There is a clear confidence gap -
Absolute Security's latest research report reveals that 58% of security leaders say they would consider paying a ransom in the event of a ransomware attack. This means that companies do not believe their recovery will be fast enough or clean enough to avoid paying. Paying is the backup plan when you do not trust the primary plan.
This is worse for SMBs.That is an MSSP issue because recovery is what MSSPs are hired to handle. Detection, response, containment, and getting the business back online. If more than half of buyers are mentally pricing in a ransom payment, they are telling you their security provider has not given them confidence in the recovery side of the deal. It is a signal that the operational promise MSSPs make, that we will get you through this, is not landing for a majority of the market. Every AI tool, automation pitch, and platform upgrade an MSSP sells should be answering that doubt directly. If it does not shorten recovery or make the outcome more predictable, the buyer is going to keep the ransom option on the table.
At the same time, AI is no longer an industry theme - this is turning into a very practical managed security operations issue. Attackers are using automation to move faster, SOC teams are still buried in alerts, and customers are asking harder questions about what they are actually getting from their security providers. For MSSPs, now is the time to move beyond just offering AI-enabled tools. Customers want to know whether those tools "actually" shorten investigation time, speed containment, and get them back to business faster. The market is rewarding providers that make security operations easier to prove and easier for customers to justify.
Market Pulse: Cybersecurity Deals, Funding, and Platform Shifts
Palo Alto Networks Introduces Idira:
Palo Alto Networks has introduced Idira, a new identity security platform designed to extend privileged access controls across human, machine, and agentic identities. Idira uses AI-driven visibility, zero standing privilege, just-in-time enforcement, and automated governance to help organizations manage identity risk as AI adoption expands enterprise access paths. For existing CyberArk SaaS customers, the launch brings discovery and user experience improvements, with additional options for zero standing privilege, machine identity and agentic identity protections depending on license type.
ThreatDown Launches Identity Threat Detection: T
hreatDown has launched Identity Threat Detection and Response, a new product designed to help security teams detect suspicious identity activity, misconfigurations and credential-based attacks across Microsoft Entra ID, Okta and Active Directory.

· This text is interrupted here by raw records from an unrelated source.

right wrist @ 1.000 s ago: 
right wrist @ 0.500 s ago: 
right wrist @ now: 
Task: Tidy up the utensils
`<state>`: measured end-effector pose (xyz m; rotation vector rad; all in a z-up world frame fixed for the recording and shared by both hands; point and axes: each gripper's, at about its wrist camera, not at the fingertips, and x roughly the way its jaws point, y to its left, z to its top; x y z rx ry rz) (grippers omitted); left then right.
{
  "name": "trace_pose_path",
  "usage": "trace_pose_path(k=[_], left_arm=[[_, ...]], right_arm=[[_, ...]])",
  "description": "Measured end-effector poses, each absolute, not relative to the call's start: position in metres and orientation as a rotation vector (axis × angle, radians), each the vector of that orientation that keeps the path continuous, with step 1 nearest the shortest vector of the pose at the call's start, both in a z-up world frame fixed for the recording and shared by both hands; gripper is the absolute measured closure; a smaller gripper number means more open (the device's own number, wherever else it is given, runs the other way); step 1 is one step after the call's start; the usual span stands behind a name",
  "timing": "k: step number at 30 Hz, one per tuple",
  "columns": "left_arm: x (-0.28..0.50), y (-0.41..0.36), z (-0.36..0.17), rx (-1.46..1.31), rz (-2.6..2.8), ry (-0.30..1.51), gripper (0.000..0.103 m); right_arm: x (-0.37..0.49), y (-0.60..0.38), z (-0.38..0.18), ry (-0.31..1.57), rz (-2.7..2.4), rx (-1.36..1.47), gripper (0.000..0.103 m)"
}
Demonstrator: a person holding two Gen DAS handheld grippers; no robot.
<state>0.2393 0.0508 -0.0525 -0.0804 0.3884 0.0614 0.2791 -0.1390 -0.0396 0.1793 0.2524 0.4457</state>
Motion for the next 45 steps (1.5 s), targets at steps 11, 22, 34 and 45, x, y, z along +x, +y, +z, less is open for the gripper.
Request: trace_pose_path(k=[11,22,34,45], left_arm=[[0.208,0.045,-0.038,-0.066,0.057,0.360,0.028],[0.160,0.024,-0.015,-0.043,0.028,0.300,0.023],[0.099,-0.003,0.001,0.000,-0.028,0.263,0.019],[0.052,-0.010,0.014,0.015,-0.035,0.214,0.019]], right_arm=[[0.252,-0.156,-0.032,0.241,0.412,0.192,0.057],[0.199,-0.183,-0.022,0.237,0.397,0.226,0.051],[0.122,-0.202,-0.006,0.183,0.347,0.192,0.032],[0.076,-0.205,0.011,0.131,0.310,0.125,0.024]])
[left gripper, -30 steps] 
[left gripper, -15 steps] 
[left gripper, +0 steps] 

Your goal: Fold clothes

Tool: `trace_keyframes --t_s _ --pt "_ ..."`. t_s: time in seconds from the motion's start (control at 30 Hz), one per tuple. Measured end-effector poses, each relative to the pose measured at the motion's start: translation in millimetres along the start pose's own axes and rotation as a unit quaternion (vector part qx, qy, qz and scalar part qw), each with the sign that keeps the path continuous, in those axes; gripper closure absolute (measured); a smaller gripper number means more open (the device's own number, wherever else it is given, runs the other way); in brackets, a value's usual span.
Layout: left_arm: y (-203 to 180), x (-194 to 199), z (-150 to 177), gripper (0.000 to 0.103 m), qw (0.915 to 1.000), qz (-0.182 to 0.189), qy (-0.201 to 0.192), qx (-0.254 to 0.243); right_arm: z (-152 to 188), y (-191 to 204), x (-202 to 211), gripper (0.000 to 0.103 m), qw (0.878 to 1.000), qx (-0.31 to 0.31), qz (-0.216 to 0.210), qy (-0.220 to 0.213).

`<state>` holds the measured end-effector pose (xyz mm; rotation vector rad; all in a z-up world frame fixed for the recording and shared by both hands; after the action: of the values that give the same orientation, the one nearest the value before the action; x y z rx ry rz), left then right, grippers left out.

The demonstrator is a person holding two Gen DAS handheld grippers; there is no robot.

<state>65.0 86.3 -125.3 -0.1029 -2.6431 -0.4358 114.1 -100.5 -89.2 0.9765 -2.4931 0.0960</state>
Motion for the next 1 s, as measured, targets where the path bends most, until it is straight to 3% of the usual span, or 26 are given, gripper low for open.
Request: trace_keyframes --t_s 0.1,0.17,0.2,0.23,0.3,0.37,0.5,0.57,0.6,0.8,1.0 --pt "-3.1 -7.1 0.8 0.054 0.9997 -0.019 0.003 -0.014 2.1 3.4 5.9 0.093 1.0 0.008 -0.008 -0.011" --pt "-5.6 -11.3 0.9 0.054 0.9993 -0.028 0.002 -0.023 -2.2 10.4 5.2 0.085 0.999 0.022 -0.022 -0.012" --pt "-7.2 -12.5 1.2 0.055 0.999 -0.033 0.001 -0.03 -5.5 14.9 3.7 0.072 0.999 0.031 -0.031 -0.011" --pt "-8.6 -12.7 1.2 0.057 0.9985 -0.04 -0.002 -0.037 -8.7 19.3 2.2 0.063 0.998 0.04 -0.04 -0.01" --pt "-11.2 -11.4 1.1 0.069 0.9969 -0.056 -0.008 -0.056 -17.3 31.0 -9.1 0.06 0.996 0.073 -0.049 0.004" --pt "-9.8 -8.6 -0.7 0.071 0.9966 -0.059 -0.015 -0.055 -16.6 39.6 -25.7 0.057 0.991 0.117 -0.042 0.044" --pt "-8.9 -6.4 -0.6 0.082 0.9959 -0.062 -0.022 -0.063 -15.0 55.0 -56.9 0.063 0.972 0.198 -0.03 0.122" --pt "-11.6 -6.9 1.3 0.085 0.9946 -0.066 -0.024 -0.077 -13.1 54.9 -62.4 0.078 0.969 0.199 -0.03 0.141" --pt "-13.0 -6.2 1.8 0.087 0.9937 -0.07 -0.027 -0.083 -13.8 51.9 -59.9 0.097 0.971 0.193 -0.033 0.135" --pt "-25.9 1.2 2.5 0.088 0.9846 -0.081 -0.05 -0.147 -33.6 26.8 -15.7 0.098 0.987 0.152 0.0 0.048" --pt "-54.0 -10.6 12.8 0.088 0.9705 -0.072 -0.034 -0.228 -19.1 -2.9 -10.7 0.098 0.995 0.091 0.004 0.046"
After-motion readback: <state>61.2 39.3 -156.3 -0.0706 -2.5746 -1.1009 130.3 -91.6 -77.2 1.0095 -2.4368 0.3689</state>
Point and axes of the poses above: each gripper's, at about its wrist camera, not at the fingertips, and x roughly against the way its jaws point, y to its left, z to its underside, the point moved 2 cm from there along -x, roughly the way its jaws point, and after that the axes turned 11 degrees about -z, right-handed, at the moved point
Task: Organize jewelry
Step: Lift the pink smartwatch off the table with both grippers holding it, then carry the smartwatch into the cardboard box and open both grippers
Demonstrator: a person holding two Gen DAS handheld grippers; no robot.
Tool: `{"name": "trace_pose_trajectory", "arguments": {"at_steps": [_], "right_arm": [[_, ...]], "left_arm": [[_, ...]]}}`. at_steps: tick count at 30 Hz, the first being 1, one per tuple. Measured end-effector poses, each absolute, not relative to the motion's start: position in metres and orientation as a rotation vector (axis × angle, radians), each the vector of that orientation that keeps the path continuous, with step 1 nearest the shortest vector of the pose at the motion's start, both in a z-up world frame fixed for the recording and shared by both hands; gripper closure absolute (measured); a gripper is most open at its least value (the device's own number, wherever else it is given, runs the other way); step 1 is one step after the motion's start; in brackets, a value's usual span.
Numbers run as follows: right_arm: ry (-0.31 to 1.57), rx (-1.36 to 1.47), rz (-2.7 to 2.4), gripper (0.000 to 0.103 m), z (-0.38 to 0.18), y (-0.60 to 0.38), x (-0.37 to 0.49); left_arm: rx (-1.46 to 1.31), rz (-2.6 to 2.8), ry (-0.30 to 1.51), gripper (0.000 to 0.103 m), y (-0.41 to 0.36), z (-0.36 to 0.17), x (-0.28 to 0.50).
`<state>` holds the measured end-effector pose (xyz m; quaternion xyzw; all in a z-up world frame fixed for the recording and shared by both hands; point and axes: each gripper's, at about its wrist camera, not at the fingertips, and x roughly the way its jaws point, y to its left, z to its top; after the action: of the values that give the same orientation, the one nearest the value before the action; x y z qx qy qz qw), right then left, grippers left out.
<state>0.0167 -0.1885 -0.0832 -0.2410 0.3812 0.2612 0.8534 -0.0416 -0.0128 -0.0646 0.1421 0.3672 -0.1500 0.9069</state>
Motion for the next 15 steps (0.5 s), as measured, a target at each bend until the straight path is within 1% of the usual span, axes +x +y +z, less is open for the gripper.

The product is natively integrated with ThreatDown’s EDR and MDR platform, giving teams correlated endpoint-to-identity visibility, guided response and identity posture hardening without adding another agent or console. The company also introduced Ultimate MDR Plus, a bundled offering that combines ITDR, MDR Plus and Premium Support in a single SKU
SailPoint has launched Agentic Fabric: SailPoint has launched Agentic Fabric, a new identity security solution designed to help enterprises govern AI agents and other non-human identities as they spread across cloud environments, applications and endpoints. The platform extends SailPoint’s identity security model beyond human users by mapping AI agents to human owners, access rights, activity and the systems they touch. SailPoint is also introducing Agentic Business and Agentic Business Plus packages, along with a free Discovery Tool trial for new and existing IdentityIQ and Identity Security Cloud customers.
Frame Security has launched out of stealth with $50 million:
Frame Security has launched out of stealth with $50 million in funding led by Team8, Index Ventures, and Picture Capital, with participation from Elad Gil, Cerca Partners, and Tesonet. The company is positioning itself around “human security,” with an AI-driven platform for personalized security awareness training, phishing and deepfake simulations, human risk scoring, and phishing triage. The launch comes as AI makes social engineering easier to scale across email, Slack, SMS, phone, and video, putting more pressure on security teams to move beyond generic awareness programs.
Exaforce has raised $125 million in Series B: Exaforce has raised $125 million in Series B funding to expand its AI-native security operations platform, bringing its total funding to $200 million. The company’s platform uses a real-time security knowledge graph and AI agents, called Exabots, to help security teams detect, triage, investigate and respond to threats faster. Exaforce said the new funding will support platform development, including multi-model AI and real-time reasoning, along with global expansion in regions such as Japan and Europe. For MSSPs and enterprise security teams, the announcement reflects the continued shift toward AI-native SOC operations, where live context, faster investigations and MDR oversight are becoming central to how providers scale detection and response.